Write off Debt on Unenforceable Car Loans: Consumer Credit Act 1974 and Illegal Car Finance

Those that took out a car finance prior to April 1st 2007 have a realistic chance of being able to write off debt in relation to legally unenforceable car loans. There is a legal requirement that all car loan agreements must comply with the prescribed terms of the Consumer Credit Act 1974. Whilst it is difficult to quantify how many car loans aren’t compliant, the number is likely to be significant.

What is Necessary to Identify Whether an Unenforceable Car Loan Exists?

A fundamental part of the process to see if an unenforceable car loan exists is an initial audit of the credit agreement. Those that don’t have a copy of the car loan agreement can get this from the lender. There are two ways that this can be requested:

  • Under section 77-79 of the Consumer Credit Act 1974. This allows someone to get a copy of their car loan agreement for just £1. A cheque should be included with the formal request;
  • More detailed documentation can be requested for £10 via a Subject Access Request (SARN) under the Data Protection Act 1998. Although it takes longer to get this information, it is harder for the car finance company to comply with.
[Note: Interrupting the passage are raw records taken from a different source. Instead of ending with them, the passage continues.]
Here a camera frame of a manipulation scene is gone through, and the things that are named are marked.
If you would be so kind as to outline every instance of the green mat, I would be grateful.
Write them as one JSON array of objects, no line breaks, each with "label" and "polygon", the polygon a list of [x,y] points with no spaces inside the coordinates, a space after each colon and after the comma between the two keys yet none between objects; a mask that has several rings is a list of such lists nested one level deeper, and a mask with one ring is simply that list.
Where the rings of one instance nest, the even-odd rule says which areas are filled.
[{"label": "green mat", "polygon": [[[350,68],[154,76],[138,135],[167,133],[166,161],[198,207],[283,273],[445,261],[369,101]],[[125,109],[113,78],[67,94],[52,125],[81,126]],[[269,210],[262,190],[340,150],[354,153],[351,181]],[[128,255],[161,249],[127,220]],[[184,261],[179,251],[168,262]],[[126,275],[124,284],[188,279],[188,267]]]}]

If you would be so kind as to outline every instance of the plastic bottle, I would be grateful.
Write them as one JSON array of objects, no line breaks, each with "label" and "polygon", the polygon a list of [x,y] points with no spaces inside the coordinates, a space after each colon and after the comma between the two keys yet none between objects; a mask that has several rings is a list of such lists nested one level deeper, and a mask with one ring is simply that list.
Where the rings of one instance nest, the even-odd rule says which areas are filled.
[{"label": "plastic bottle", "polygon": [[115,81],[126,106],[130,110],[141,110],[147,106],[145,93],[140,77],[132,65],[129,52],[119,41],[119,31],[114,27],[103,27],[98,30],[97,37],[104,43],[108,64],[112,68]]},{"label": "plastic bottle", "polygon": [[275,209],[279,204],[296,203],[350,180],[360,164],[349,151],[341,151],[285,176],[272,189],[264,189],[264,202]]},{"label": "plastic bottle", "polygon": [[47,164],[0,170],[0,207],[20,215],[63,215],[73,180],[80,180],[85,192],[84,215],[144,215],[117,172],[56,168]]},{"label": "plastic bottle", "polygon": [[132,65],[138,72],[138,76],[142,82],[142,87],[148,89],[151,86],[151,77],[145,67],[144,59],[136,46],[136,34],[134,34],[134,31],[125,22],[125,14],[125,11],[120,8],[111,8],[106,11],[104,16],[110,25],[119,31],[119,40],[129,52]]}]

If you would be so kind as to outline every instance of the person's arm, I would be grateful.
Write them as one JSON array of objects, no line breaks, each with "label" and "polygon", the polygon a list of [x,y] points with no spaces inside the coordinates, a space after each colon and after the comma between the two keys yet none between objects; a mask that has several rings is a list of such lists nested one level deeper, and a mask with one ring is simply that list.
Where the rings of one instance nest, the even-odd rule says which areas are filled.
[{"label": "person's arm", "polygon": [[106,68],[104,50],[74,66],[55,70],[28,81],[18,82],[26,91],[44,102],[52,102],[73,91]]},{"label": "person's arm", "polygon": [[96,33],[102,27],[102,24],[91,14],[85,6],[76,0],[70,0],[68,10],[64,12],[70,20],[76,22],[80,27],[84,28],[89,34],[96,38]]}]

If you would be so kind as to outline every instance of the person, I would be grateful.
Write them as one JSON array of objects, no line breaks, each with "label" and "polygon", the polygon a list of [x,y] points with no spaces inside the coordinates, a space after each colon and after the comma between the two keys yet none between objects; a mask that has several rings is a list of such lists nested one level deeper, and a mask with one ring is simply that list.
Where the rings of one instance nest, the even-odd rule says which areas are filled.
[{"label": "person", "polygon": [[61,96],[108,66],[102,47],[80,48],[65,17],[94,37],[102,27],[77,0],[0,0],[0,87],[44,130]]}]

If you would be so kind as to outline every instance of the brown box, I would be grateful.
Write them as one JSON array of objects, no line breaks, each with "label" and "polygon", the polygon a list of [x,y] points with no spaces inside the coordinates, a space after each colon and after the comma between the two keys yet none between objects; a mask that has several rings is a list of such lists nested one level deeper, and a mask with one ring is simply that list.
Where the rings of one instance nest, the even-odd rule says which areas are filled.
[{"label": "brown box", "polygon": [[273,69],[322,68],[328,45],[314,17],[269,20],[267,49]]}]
It is recommended that a debtor utilises the services of a professional solicitor to check the agreement. Although the prescribed terms of the Consumer Credit Act 1974 are reasonably easy to interpret to the trained eye, there are more esoteric reasons for an unenforceable car loan agreement.

When Might an Unenforceable Car Loan Exist?
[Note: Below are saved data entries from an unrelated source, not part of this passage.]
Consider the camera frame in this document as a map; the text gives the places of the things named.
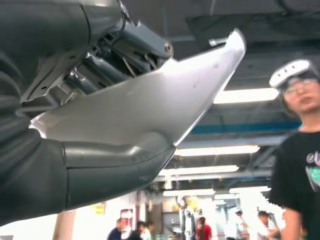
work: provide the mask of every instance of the glasses
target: glasses
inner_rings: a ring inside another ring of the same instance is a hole
[[[298,83],[296,86],[294,85],[289,85],[288,87],[287,87],[285,91],[284,94],[286,96],[291,96],[294,93],[297,93],[297,91],[298,89],[303,89],[306,91],[308,90],[311,90],[312,89],[312,83],[315,83],[317,82],[316,79],[303,79],[303,80],[299,80]]]

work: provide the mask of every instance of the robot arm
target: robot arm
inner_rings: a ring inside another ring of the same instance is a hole
[[[234,31],[224,47],[176,61],[165,39],[123,12],[118,0],[0,0],[0,225],[150,184],[246,48]],[[54,86],[83,96],[31,124],[16,114]]]
[[[8,94],[15,90],[3,76],[0,80],[0,225],[142,188],[156,177],[175,150],[156,134],[135,146],[118,147],[42,139],[37,130],[29,129],[29,118],[16,115],[19,98]],[[158,143],[157,149],[150,148],[154,141]]]

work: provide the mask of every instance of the dark shirt
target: dark shirt
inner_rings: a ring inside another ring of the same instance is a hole
[[[140,233],[137,230],[132,231],[127,240],[143,240]]]
[[[122,240],[122,232],[115,227],[109,234],[107,240]]]
[[[269,202],[302,215],[309,240],[318,240],[320,229],[320,132],[296,132],[277,153]]]

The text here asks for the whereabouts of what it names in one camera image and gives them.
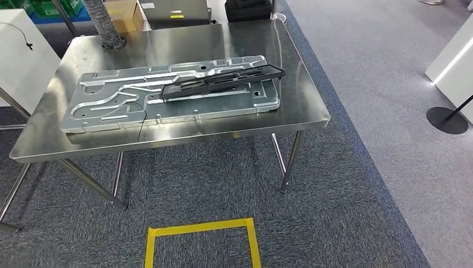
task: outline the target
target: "yellow tape square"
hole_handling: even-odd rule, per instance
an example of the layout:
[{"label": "yellow tape square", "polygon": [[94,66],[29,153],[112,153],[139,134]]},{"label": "yellow tape square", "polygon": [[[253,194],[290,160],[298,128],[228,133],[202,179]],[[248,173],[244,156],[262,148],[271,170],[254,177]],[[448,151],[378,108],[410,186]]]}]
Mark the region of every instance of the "yellow tape square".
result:
[{"label": "yellow tape square", "polygon": [[221,229],[246,227],[248,232],[248,242],[252,256],[253,268],[261,268],[259,259],[258,242],[254,229],[253,218],[232,219],[230,221],[208,222],[184,226],[174,226],[166,228],[148,228],[148,241],[146,242],[146,255],[144,257],[144,268],[153,268],[153,258],[155,255],[155,240],[159,236],[182,235],[185,233],[197,233]]}]

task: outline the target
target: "flexible duct hose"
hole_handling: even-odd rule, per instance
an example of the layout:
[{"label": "flexible duct hose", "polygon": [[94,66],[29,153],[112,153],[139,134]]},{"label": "flexible duct hose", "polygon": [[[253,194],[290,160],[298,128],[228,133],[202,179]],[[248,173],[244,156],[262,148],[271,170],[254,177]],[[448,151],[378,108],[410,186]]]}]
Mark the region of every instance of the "flexible duct hose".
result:
[{"label": "flexible duct hose", "polygon": [[125,39],[118,35],[112,19],[102,0],[83,0],[90,19],[102,38],[102,47],[105,49],[120,49],[125,46]]}]

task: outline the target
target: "metal plate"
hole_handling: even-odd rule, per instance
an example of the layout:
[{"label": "metal plate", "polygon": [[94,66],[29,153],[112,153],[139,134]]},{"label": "metal plate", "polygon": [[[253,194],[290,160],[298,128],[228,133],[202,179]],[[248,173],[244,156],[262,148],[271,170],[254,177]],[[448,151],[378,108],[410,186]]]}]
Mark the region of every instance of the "metal plate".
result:
[{"label": "metal plate", "polygon": [[272,80],[226,92],[160,99],[165,84],[265,64],[264,56],[248,56],[84,74],[60,128],[84,133],[268,112],[279,107]]}]

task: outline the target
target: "black cable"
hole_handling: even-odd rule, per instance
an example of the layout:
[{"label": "black cable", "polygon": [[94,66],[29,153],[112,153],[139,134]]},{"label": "black cable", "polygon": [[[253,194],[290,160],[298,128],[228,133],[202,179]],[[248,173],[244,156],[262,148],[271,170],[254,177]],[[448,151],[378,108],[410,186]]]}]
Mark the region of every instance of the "black cable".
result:
[{"label": "black cable", "polygon": [[33,44],[28,43],[28,41],[26,40],[25,33],[20,28],[16,27],[15,25],[13,25],[11,23],[8,23],[8,22],[0,22],[0,24],[10,25],[10,26],[15,27],[16,29],[18,29],[21,32],[21,34],[23,35],[23,38],[25,39],[26,46],[29,47],[30,50],[33,50],[33,48],[32,48]]}]

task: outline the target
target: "table top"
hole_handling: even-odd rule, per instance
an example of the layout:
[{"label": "table top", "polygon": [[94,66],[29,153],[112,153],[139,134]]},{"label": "table top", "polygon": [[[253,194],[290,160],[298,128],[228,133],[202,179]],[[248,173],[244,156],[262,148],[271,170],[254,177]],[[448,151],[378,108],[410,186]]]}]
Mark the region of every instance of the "table top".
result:
[{"label": "table top", "polygon": [[[128,44],[105,51],[99,36],[73,39],[10,154],[21,163],[150,149],[325,127],[330,115],[280,20],[128,33]],[[264,55],[286,76],[276,83],[281,106],[245,116],[65,134],[59,124],[79,78],[100,70]]]}]

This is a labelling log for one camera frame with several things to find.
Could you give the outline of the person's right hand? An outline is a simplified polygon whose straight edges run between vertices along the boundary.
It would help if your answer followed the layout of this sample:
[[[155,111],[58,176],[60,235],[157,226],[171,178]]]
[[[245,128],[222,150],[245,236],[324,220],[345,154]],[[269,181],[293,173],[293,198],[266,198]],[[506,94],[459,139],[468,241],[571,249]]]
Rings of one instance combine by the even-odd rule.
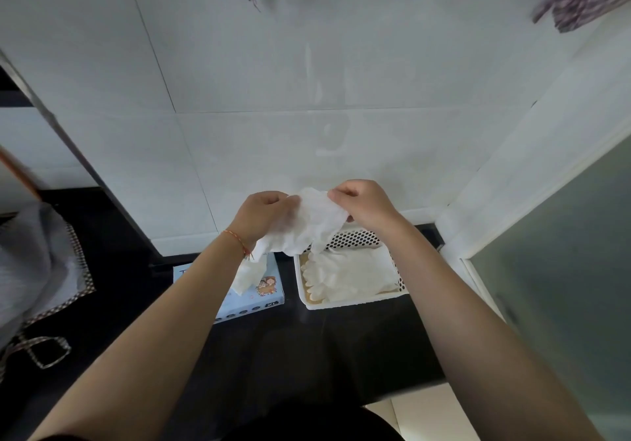
[[[346,182],[364,182],[364,212],[362,221],[358,223],[362,228],[374,232],[383,241],[394,234],[415,231],[414,226],[394,208],[377,182],[373,180],[347,180]]]

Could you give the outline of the person's left hand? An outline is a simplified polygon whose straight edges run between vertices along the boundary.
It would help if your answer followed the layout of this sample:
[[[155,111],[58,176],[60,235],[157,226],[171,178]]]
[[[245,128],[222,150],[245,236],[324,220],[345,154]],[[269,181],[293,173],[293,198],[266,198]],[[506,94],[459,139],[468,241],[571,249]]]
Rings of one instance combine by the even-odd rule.
[[[265,220],[264,191],[261,191],[246,198],[225,231],[239,240],[244,254],[249,257],[258,240],[277,224],[269,224]]]

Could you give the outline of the white disposable plastic glove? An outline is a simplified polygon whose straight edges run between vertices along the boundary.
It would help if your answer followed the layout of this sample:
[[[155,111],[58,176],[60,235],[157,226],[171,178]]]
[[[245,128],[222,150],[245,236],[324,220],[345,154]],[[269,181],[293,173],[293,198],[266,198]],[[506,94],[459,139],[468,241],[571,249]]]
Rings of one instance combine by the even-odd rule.
[[[326,191],[304,188],[297,195],[299,205],[276,221],[270,231],[258,240],[251,256],[253,261],[260,261],[264,255],[276,252],[288,256],[300,255],[307,248],[320,253],[349,218],[349,213],[334,203]]]

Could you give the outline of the person's right forearm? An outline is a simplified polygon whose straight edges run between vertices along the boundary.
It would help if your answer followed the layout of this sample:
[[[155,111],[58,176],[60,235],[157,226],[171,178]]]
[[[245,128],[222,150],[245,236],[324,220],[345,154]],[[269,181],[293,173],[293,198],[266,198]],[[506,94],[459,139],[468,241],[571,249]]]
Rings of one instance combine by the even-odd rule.
[[[604,441],[555,373],[396,211],[374,216],[481,441]]]

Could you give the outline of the person's left forearm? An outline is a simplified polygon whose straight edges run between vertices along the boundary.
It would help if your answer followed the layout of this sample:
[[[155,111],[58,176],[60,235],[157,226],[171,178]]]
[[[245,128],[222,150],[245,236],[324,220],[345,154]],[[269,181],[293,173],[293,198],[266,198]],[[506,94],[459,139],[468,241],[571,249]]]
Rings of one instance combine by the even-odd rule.
[[[155,441],[181,396],[244,259],[219,235],[78,377],[28,441]]]

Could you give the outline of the white perforated plastic basket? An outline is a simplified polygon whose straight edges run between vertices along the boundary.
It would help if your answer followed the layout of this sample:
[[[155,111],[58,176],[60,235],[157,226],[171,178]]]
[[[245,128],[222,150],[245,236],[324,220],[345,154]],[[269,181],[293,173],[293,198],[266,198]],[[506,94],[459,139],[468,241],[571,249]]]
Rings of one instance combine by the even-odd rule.
[[[355,249],[355,248],[369,248],[369,247],[372,248],[372,247],[378,247],[378,246],[382,246],[382,245],[384,246],[382,241],[372,231],[367,231],[367,230],[363,230],[363,229],[359,229],[359,228],[346,228],[346,229],[341,230],[333,238],[333,240],[330,243],[327,244],[327,246],[325,247],[325,249],[323,251],[325,251],[325,250],[339,250],[339,249],[343,249],[343,248],[351,248],[351,249]],[[304,254],[306,254],[307,252],[310,252],[310,251],[311,251],[311,249],[307,248],[302,254],[295,255],[294,258],[293,258],[294,265],[295,265],[296,285],[297,285],[297,289],[298,289],[298,297],[299,297],[300,301],[302,302],[302,304],[306,307],[306,309],[308,309],[310,311],[323,310],[323,309],[333,309],[333,308],[315,308],[312,305],[308,305],[307,302],[306,302],[304,288],[303,288],[303,285],[302,285],[302,279],[300,277],[299,262],[300,262],[300,259],[302,258],[302,255],[304,255]],[[391,300],[391,299],[395,299],[395,298],[398,298],[400,296],[404,296],[404,295],[408,294],[409,292],[408,292],[408,290],[406,288],[406,285],[403,282],[401,277],[400,277],[400,280],[402,281],[402,285],[403,285],[403,292],[402,292],[402,294],[400,294],[398,296],[389,296],[389,297],[387,297],[384,300],[374,301],[374,302],[381,302],[381,301],[385,301],[385,300]]]

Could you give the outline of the stack of white gloves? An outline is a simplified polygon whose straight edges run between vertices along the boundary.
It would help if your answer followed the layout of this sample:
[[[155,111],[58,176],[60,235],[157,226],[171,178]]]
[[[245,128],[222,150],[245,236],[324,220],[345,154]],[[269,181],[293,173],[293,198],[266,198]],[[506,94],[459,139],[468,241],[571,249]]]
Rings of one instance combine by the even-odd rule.
[[[299,262],[308,305],[337,308],[384,300],[403,292],[385,246],[307,252]]]

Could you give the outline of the white paper tissue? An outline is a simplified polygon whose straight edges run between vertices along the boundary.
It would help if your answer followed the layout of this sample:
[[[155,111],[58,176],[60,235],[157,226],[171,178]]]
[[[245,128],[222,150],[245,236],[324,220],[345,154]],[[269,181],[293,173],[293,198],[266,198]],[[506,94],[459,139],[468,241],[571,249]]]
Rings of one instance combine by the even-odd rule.
[[[231,290],[238,296],[253,286],[257,286],[267,270],[267,258],[261,257],[260,260],[243,259],[233,279]]]

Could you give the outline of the light blue tissue box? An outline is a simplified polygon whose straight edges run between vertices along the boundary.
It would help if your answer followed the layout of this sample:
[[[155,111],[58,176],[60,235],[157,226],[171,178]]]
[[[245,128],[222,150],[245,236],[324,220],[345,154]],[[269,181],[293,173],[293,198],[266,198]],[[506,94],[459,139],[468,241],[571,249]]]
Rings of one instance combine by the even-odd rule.
[[[265,257],[267,270],[264,278],[242,296],[236,295],[230,288],[217,312],[215,325],[284,304],[285,294],[275,256],[269,253]]]

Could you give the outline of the person's black shirt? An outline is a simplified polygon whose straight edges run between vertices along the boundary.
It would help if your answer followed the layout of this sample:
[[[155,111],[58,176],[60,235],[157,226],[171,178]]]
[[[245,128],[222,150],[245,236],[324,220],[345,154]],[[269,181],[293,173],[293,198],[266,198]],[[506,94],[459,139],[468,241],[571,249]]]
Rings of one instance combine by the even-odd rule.
[[[405,441],[378,414],[348,403],[283,402],[220,441]]]

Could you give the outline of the frosted glass panel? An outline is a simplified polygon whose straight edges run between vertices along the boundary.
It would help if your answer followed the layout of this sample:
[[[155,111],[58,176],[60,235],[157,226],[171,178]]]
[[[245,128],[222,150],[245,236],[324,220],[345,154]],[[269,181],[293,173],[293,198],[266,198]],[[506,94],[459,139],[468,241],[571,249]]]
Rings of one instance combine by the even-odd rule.
[[[631,441],[631,135],[470,259],[607,441]]]

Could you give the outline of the grey apron with checkered trim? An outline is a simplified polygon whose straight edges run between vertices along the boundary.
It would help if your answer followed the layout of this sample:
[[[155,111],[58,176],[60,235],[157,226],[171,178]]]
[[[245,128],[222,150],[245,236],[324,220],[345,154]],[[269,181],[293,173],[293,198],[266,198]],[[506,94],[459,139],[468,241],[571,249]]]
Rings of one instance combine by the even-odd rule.
[[[41,370],[72,351],[62,336],[28,339],[27,327],[96,291],[72,225],[51,205],[24,207],[0,225],[0,384],[8,359],[25,351]]]

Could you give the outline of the white window frame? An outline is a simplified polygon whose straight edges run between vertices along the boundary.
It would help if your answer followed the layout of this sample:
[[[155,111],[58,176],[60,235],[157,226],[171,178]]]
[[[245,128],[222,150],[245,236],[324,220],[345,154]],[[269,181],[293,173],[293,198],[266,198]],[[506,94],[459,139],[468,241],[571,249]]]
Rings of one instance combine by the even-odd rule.
[[[435,225],[441,254],[503,318],[470,259],[631,135],[631,8],[611,12]]]

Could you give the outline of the dark metal frame bar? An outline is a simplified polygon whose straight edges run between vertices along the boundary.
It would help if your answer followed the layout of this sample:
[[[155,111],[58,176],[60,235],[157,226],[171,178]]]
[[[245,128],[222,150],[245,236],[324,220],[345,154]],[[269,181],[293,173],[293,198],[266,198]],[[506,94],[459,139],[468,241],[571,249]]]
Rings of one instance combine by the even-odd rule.
[[[0,49],[0,67],[6,72],[7,76],[12,79],[15,85],[20,89],[20,91],[26,96],[29,102],[38,110],[40,115],[46,120],[48,125],[55,131],[57,136],[61,139],[61,141],[67,146],[67,148],[71,151],[71,153],[77,158],[80,164],[86,169],[86,171],[91,175],[95,182],[99,185],[99,187],[104,191],[106,196],[110,199],[110,201],[117,207],[119,212],[126,218],[129,222],[130,226],[136,231],[138,236],[143,240],[143,243],[146,245],[147,249],[149,249],[152,253],[152,260],[155,263],[162,263],[163,256],[158,252],[155,248],[154,244],[149,240],[146,234],[141,230],[138,223],[131,217],[126,208],[120,203],[120,201],[116,198],[112,190],[107,186],[105,181],[100,177],[98,172],[94,169],[94,167],[90,164],[87,158],[85,158],[84,154],[80,149],[76,146],[75,142],[71,140],[66,131],[60,126],[56,116],[46,108],[45,104],[42,102],[40,97],[32,90],[31,86],[24,80],[19,70],[17,70],[12,62],[7,58],[6,54],[2,49]]]
  • The lender doesn’t have a copy of the car loan agreement;
  • The interest has been incorrectly calculated;
  • The credit charges (rate of APR) are deemed unfair;
  • The sale of a bad credit car loan to someone with a good credit rating;
  • A deposit has been paid for the car and this isn’t acknowledged in the car loan agreement;
  • No rate of APR is displayed;
  • There is no mention of any ‘cooling off’ period;
  • The car loan credit agreement hasn’t been signed by one or both parties;
  • The car loan is secured and this wasn’t stated on the agreement;
  • A person has been advised that they can only get a car loan if they take out Payment Protection Insurance (PPI).

It is estimated that in 25% of cases, the provider of the car finance is unable to provide a copy of the car loan agreement. If this is the case, the lender is not legally able to enforce it in a court of law. This would mean that it is effectively an unenforceable car loan.

Should an unenforceable car loan exist, it is possible to write-off the outstanding amount owed and receive a refund in relation to any car loan payments made. Others have received damages because the agreement is too one-sided in favour of the company offering the car finance.

Will a Successful Case Result in a Bad Credit Rating?

Proving that an unenforceable car loan agreement exists won’t worsen a credit rating. In many instances, consumers have already missed payments on car loans. Establishing that an unenforceable car loan exists may actually improve a credit rating because the credit report entry in relation to the car loan will be completely removed.

A consumer that has taken out car finance prior to the 1st April 2007 will be well-served by getting their credit agreements audited by a specialist solicitor. Should an unenforceable car loan agreement exist, because it fails to comply with the Consumer Credit Act 1974, any debt can be written-off. This can only serve to ease financial difficulties and alleviate personal debt problems.